It’s the NFL Playoffs, where getting hot at the right time can be critical. One way to do that is to add new wrinkles into the playbook. Or, in some cases, showcase unexpected players. Enter Kansas City Chiefs running back Jerick McKinnon. Seeing 12 rushing attempts and 20 receiving targets in the regular season, McKinnon was essentially a non-factor. Against the Pittsburgh Steelers in the Wild Card round, McKinnon hit a season high 78% of snaps. He matched his regular-season carry total of 12, and had six targets to boot for 18 total touches and 142 yards (30% of the team’s total). With little tape on McKinnon and recent success, the Buffalo Bills now have one more player to prepare for. So we are too.
I really like the play design here. Jerick McKinnon looks like this is a pretty straightforward safety valve-type route for a running back. As the key “block” slide alludes to, this a pretty devious way to set up a lead blocker. McKinnon isn’t a safety valve, he looks like the primary read. Good play design. Good execution.
I may say something that sounds like I’m disparaging Jerick McKinnon but that’s not the goal. I’ll start off this play by saying any running back getting hit like this isn’t likely to take it to the house, if you catch my drift. There are some backs who would struggle to even fall forward like McKinnon does. That said, he isn’t moving a pile here or anywhere else I saw.
Isaiah McKenzie fans will recognize this play. This single one gives opponents several wrinkles to prepare for. Will McKinnon get a direct snap? Will it be a quick pass/hand off in front of Mahomes? Will it be a quick swing pass? Or something unrelated to McKinnon like we see here?
It seems pretty clear the play call here includes McKinnon in the read progressions. There’s a quick bump from T.J. Watt, which McKinnon needs to adjust to and he does admirably. This isn’t spectacular but there’s a lot of little things that go well, including McKinnon’s execution.

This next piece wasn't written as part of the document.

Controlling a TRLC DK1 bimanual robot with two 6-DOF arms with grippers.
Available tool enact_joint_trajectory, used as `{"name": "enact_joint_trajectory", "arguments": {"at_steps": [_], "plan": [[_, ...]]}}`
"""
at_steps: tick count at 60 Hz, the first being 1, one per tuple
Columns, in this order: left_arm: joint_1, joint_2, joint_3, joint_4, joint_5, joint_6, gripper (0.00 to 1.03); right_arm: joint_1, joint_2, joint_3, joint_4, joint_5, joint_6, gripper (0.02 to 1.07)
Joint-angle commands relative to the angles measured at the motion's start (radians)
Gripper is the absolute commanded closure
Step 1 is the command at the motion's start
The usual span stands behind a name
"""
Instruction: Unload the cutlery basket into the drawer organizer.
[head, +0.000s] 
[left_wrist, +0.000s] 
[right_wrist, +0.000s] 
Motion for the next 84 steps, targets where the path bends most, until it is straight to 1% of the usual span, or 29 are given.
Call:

Unconventional and intentional about it. This is not me saying anything remotely like “Only Patrick Mahomes can make that throw.” I mean ****, I can physically make that throw. Rather, I’m highlighting the fact that Kansas City isn’t afraid to go “wacky” if they think it’ll be effective. Having to prepare for the “usual” football stuff plus some “wacky” to go with it can create headaches.
Coming back to Jerick McKinnon specifically, he’s a good back from what I can see. He recognizes the lane shutting down, changes direction, and hits the accelerator. There’s a broken tackle in there for good measure. There’s a lot of this play that’s all McKinnon.
And finally we have a cautionary tale. Any NFL player on offense will proooooobably do well if the defense has temporary amnesia regarding their existence. This wasn’t a regular thing against Pittsburgh but this is partially what I think KC is going for. Jerick McWho?
It’s true that Jerick McKinnon had a breakout game against Pittsburgh. It’s also true there’s a reason he’s on his third team in his six-year career and averages three starts per season. We’re not talking Jonathan Taylor or Derrick Henry. Again, I’m not trying to be insulting to McKinnon. He’s a good player, with some versatility and talent to be used in a wide variety of situations. The surrounding talent including the coaching staff are of course the bigger threat.